◆ WHAT IS BEING ASKED
Retyping the records exactly is the whole task.

Collection entries
Segment Open

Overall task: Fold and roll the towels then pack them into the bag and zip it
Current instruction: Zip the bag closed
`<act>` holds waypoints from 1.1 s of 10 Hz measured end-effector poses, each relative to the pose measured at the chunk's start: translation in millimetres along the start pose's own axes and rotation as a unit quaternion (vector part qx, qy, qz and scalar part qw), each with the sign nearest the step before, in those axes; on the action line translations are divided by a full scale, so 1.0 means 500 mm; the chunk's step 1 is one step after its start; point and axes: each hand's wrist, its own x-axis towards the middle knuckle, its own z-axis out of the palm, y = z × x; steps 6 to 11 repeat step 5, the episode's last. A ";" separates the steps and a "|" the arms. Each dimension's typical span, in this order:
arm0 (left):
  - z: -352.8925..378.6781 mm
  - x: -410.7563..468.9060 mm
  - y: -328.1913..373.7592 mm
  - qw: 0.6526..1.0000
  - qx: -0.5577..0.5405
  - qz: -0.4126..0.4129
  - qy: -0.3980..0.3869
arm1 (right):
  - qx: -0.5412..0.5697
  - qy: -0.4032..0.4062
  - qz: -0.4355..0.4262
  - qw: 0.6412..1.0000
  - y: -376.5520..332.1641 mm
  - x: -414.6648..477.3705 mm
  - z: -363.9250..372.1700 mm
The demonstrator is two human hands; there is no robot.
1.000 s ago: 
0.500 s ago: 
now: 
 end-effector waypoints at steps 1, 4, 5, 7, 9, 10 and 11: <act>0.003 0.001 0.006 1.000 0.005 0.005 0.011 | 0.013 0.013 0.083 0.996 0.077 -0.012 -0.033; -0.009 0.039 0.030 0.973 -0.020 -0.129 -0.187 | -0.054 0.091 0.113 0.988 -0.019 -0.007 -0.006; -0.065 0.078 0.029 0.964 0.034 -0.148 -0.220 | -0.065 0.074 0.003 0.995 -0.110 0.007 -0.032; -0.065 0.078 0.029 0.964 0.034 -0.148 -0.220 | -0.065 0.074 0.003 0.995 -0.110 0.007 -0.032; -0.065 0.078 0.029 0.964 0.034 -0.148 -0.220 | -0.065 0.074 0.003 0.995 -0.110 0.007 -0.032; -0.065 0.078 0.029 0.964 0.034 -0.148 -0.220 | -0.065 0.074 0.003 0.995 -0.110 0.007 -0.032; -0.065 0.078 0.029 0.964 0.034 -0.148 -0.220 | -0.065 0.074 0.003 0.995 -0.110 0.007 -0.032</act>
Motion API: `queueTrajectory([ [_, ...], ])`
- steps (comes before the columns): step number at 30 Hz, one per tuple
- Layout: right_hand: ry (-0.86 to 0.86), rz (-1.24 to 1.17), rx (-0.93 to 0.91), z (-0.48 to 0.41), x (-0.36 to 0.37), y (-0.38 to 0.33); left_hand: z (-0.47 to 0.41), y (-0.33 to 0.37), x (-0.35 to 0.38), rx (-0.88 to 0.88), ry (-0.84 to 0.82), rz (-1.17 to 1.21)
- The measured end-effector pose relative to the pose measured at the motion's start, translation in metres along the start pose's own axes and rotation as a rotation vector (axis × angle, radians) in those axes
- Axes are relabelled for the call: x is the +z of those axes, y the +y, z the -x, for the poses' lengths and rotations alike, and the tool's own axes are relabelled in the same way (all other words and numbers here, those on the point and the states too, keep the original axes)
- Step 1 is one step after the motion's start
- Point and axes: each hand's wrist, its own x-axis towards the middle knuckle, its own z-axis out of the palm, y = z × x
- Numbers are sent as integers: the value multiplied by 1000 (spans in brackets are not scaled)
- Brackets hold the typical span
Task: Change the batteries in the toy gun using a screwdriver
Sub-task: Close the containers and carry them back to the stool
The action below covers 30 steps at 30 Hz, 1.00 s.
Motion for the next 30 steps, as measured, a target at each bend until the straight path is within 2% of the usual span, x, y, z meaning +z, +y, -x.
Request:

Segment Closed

◆ REPLY
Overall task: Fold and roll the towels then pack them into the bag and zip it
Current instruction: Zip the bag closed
`<act>` holds waypoints from 1.1 s of 10 Hz measured end-effector poses, each relative to the pose measured at the chunk's start: translation in millimetres along the start pose's own axes and rotation as a unit quaternion (vector part qx, qy, qz and scalar part qw), each with the sign nearest the step before, in those axes; on the action line translations are divided by a full scale, so 1.0 means 500 mm; the chunk's step 1 is one step after its start; point and axes: each hand's wrist, its own x-axis towards the middle knuckle, its own z-axis out of the palm, y = z × x; steps 6 to 11 repeat step 5, the episode's last. A ";" separates the steps and a "|" the arms. Each dimension's typical span, in this order:
arm0 (left):
  - z: -352.8925..378.6781 mm
  - x: -410.7563..468.9060 mm
  - y: -328.1913..373.7592 mm
  - qw: 0.6526..1.0000
  - qx: -0.5577..0.5405
  - qz: -0.4126..0.4129
  - qy: -0.3980..0.3869
arm1 (right):
  - qx: -0.5412..0.5697
  - qy: -0.4032..0.4062
  - qz: -0.4355..0.4262
  - qw: 0.6412..1.0000
  - y: -376.5520..332.1641 mm
  - x: -414.6648..477.3705 mm
  - z: -363.9250..372.1700 mm
The demonstrator is two human hands; there is no robot.
1.000 s ago: 
0.500 s ago: 
now: 
 end-effector waypoints at steps 1, 4, 5, 7, 9, 10 and 11: <act>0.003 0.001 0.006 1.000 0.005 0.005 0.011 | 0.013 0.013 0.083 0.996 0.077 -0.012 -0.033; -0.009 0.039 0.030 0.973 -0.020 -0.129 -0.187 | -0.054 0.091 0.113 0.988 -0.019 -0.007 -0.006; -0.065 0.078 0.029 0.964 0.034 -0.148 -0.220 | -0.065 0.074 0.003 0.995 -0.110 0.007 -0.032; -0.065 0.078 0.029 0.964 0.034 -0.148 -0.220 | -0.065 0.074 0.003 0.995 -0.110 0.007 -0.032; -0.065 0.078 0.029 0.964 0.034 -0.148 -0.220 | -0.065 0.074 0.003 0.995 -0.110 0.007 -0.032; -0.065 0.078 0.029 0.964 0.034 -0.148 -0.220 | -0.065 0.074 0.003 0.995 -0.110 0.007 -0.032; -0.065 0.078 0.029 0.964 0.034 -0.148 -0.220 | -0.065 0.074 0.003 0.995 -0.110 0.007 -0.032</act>
Motion API: `queueTrajectory([ [_, ...], ])`
- steps (comes before the columns): step number at 30 Hz, one per tuple
- Layout: right_hand: ry (-0.86 to 0.86), rz (-1.24 to 1.17), rx (-0.93 to 0.91), z (-0.48 to 0.41), x (-0.36 to 0.37), y (-0.38 to 0.33); left_hand: z (-0.47 to 0.41), y (-0.33 to 0.37), x (-0.35 to 0.38), rx (-0.88 to 0.88), ry (-0.84 to 0.82), rz (-1.17 to 1.21)
- The measured end-effector pose relative to the pose measured at the motion's start, translation in metres along the start pose's own axes and rotation as a rotation vector (axis × angle, radians) in those axes
- Axes are relabelled for the call: x is the +z of those axes, y the +y, z the -x, for the poses' lengths and rotations alike, and the tool's own axes are relabelled in the same way (all other words and numbers here, those on the point and the states too, keep the original axes)
- Step 1 is one step after the motion's start
- Point and axes: each hand's wrist, its own x-axis towards the middle knuckle, its own z-axis out of the palm, y = z × x
- Numbers are sent as integers: the value multiplied by 1000 (spans in brackets are not scaled)
- Brackets hold the typical span
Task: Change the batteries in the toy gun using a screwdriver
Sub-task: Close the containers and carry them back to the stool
The action below covers 30 steps at 30 Hz, 1.00 s.
Motion for the next 30 steps, as measured, a target at each bend until the straight path is within 2% of the usual span, x, y, z meaning +z, +y, -x.
Request:

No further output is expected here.